Exercise
Within the records below, reproduce without change the lines from the line that has "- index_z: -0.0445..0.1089" through the line that has "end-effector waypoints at", and only those.
-- Given records follows --
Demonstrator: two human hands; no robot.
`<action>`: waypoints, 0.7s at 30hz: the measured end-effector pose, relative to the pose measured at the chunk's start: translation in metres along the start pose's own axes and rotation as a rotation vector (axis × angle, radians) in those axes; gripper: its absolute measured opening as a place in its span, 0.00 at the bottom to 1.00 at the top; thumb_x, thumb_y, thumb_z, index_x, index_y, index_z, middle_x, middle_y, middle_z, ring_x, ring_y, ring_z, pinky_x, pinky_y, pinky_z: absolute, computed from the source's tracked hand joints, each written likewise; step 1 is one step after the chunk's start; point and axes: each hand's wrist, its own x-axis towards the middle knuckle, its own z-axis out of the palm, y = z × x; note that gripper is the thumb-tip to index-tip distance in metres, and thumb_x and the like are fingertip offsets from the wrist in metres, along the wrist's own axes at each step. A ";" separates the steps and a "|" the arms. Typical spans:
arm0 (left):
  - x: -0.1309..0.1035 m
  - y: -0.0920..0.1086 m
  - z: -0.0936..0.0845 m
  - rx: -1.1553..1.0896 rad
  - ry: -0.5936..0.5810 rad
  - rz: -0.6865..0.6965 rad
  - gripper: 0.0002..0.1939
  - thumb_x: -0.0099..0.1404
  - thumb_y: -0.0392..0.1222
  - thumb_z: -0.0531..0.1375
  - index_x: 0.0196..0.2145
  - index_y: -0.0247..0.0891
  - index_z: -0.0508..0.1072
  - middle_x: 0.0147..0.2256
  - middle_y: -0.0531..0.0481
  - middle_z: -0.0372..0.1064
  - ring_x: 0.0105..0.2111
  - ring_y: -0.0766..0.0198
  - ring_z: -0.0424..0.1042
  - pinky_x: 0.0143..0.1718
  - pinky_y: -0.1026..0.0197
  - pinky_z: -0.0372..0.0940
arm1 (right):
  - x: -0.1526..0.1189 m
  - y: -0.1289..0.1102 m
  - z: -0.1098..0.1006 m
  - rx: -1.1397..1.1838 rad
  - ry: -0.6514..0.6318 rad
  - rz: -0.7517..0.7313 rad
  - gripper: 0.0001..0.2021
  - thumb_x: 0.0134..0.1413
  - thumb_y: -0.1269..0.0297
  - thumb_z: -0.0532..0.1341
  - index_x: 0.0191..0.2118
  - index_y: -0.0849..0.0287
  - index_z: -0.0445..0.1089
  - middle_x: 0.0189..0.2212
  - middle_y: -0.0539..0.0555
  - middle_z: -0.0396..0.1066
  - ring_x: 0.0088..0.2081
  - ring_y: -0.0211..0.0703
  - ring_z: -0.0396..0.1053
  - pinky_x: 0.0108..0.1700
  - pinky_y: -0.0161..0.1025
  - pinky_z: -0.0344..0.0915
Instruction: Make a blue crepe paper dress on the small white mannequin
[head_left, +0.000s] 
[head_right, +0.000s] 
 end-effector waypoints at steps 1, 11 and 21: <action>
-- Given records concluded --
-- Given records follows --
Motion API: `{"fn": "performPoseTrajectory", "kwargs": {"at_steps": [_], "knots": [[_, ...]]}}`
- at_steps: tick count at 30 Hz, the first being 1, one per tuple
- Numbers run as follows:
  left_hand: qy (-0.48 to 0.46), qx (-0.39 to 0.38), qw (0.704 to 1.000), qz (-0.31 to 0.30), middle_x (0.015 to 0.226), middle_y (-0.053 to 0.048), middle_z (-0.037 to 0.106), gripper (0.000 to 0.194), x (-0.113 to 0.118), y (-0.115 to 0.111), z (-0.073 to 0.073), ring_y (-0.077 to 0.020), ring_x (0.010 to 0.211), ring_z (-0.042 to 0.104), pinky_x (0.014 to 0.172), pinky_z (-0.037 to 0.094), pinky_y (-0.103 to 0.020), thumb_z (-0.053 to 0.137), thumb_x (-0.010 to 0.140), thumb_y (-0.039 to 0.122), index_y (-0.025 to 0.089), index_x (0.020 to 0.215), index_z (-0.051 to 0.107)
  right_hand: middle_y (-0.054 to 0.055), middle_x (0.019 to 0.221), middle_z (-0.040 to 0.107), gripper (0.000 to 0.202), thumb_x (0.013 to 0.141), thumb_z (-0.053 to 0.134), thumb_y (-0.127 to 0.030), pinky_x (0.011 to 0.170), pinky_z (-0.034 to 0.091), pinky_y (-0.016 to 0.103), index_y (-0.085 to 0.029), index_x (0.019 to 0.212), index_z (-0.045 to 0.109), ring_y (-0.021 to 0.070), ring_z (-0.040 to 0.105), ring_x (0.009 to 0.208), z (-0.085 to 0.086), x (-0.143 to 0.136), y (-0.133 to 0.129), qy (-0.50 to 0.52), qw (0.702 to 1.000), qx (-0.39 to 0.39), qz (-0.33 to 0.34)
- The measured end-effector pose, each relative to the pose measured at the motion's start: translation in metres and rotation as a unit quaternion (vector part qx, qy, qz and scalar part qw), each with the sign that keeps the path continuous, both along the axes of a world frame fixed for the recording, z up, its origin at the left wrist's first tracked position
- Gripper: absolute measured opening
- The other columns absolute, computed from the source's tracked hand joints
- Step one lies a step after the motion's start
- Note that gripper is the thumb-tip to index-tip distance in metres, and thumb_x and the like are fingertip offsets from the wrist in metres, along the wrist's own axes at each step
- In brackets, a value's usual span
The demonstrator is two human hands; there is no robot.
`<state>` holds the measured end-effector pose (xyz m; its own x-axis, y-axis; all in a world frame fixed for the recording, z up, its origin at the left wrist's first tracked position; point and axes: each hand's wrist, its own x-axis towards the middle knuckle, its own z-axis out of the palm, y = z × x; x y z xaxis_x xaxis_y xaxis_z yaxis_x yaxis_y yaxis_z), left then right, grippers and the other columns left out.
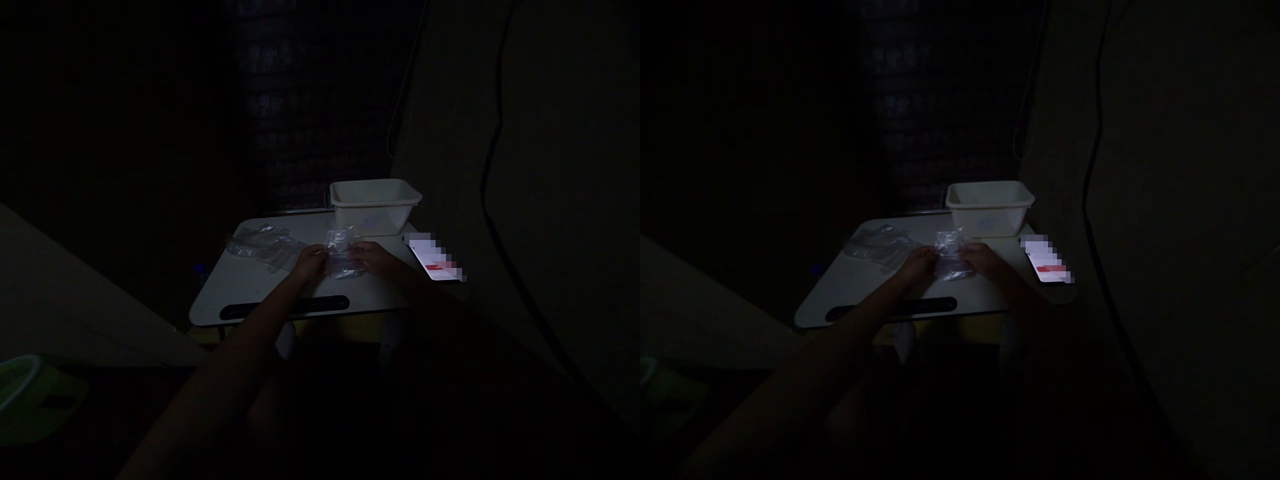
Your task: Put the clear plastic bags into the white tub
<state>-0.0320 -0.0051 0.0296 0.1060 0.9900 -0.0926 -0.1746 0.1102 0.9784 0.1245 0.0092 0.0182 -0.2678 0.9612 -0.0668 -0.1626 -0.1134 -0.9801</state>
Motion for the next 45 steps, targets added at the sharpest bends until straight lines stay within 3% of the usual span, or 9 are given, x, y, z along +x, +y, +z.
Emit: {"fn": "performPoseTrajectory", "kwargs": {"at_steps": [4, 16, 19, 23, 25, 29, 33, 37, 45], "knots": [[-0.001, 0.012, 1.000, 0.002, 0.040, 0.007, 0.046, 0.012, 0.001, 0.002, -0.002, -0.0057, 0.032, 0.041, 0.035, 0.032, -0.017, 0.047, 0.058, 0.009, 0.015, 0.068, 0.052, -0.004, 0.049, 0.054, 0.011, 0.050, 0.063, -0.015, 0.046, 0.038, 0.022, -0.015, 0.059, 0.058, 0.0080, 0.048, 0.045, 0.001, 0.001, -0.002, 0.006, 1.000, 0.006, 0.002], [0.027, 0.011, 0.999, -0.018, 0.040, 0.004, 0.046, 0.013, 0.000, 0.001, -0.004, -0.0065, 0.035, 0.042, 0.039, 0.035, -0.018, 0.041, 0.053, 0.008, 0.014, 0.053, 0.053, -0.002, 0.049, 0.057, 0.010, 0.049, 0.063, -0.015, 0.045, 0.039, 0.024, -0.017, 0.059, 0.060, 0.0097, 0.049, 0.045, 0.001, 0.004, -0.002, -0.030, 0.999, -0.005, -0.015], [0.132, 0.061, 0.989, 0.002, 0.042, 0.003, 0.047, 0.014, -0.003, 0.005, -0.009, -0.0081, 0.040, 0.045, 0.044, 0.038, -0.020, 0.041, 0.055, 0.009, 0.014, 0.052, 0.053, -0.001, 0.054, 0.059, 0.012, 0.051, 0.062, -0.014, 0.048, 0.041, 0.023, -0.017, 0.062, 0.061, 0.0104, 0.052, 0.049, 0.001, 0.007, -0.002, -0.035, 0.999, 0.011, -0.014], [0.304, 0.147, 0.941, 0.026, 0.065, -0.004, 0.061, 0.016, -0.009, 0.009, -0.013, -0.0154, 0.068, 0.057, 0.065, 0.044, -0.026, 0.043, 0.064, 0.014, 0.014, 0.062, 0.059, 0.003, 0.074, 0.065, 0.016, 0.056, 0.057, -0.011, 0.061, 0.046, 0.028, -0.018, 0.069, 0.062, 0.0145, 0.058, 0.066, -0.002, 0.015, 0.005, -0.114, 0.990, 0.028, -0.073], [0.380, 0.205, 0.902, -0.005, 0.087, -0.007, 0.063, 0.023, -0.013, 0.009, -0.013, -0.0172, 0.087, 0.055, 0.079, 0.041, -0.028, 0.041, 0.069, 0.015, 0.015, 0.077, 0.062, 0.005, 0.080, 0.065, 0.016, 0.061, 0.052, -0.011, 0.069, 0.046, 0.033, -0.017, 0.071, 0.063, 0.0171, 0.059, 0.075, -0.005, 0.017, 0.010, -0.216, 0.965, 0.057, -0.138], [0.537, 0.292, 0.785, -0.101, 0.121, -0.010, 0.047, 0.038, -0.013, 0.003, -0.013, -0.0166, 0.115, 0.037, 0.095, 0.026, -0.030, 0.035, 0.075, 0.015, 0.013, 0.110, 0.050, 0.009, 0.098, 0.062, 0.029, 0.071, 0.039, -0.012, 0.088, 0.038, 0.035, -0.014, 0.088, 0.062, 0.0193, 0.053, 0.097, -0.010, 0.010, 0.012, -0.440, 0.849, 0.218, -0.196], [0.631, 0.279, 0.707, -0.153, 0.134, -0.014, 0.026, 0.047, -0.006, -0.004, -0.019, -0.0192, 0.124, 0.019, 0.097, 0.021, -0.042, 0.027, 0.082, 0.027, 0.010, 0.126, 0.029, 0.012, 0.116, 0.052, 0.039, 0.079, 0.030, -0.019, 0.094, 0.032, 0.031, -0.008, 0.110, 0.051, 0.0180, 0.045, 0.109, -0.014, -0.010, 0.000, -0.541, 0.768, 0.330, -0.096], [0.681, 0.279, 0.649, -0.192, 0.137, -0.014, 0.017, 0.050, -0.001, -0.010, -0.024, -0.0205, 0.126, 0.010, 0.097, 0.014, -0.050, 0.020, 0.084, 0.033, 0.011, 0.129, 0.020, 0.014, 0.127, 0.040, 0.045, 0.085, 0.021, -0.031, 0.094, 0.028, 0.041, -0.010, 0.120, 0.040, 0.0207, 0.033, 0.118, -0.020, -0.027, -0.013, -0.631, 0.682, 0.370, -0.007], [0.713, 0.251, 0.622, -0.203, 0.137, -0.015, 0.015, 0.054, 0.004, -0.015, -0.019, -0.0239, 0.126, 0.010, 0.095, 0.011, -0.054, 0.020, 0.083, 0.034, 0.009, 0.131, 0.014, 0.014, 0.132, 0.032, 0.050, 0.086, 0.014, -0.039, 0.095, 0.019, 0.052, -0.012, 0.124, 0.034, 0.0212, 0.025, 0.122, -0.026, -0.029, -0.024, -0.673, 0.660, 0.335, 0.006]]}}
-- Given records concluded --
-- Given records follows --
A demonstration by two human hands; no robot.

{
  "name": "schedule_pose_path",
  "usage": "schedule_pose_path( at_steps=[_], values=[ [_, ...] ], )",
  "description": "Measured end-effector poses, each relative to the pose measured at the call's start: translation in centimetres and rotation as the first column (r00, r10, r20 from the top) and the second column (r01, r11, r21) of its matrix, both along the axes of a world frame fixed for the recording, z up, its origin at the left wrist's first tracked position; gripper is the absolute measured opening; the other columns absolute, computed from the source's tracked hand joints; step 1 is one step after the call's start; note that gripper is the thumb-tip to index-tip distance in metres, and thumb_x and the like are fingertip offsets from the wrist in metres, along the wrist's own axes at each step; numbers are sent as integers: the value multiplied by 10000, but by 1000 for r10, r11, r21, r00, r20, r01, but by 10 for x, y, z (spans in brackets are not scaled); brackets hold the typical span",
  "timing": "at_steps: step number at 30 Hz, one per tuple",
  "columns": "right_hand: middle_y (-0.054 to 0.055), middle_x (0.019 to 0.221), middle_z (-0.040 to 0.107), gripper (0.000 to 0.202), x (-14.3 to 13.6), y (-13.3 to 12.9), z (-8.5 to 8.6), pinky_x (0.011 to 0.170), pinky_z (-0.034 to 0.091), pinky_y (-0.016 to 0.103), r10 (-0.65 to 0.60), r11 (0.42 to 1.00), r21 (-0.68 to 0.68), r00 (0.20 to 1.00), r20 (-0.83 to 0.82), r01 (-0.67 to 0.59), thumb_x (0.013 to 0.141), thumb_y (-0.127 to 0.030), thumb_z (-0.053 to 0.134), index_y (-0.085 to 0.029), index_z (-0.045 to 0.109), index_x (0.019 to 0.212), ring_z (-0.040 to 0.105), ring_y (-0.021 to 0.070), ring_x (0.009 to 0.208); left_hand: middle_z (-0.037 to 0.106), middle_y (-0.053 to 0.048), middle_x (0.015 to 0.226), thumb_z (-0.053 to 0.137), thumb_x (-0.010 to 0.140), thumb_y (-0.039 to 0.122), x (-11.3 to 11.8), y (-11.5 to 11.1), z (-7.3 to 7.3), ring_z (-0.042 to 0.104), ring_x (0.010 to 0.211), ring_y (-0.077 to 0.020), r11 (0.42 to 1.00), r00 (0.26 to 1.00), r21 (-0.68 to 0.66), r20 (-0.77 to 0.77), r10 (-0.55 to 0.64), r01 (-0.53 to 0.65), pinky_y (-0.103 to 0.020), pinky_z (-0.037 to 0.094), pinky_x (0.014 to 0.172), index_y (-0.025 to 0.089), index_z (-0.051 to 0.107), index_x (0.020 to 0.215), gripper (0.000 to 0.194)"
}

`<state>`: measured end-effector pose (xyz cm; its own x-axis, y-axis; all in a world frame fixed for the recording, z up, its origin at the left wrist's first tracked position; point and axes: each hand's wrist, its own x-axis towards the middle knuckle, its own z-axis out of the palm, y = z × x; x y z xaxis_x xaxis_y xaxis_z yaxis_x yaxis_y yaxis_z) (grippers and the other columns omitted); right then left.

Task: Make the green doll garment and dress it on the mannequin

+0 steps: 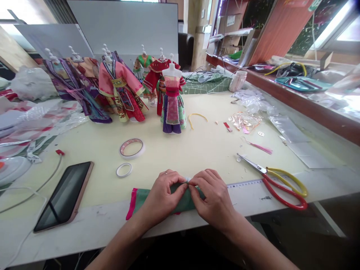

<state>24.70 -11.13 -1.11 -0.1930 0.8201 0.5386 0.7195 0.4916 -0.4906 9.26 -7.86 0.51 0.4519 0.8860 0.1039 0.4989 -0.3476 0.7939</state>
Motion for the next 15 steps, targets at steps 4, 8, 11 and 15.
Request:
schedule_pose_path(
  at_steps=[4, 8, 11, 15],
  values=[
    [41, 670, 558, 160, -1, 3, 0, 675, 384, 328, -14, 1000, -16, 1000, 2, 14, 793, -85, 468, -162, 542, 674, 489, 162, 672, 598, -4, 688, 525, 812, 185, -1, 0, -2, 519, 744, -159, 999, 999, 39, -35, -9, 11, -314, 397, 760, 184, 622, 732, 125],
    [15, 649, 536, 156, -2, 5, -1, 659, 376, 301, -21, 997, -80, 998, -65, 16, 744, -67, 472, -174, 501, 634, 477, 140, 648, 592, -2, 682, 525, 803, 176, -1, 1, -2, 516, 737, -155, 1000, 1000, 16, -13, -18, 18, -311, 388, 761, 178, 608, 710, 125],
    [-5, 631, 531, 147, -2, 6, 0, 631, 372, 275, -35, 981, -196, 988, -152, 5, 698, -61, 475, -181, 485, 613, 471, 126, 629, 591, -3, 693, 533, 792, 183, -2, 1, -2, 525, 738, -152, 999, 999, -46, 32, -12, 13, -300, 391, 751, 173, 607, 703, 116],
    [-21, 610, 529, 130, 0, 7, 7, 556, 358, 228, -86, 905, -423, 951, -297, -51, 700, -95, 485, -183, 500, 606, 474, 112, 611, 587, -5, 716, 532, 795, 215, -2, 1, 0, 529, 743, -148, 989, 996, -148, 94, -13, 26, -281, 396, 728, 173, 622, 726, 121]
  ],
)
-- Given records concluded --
Answer to this problem
  - index_z: -0.0445..0.1089
  - middle_x: 0.0189..0.2212
  - middle_y: -0.0539..0.0555
  - middle_z: -0.0396..0.1066
  - ring_x: 0.0088..0.2081
  - ring_y: -0.0211..0.0703
  - ring_z: -0.0396..0.1053
  - pinky_x: 0.0108..0.1700
  - pinky_y: -0.0161..0.1025
  - pinky_z: -0.0344..0.0915
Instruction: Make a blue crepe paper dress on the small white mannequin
[head_left, +0.000s] 
[head_right, +0.000s] 
 end-effector waypoints at steps 1, 11 and 21: <action>

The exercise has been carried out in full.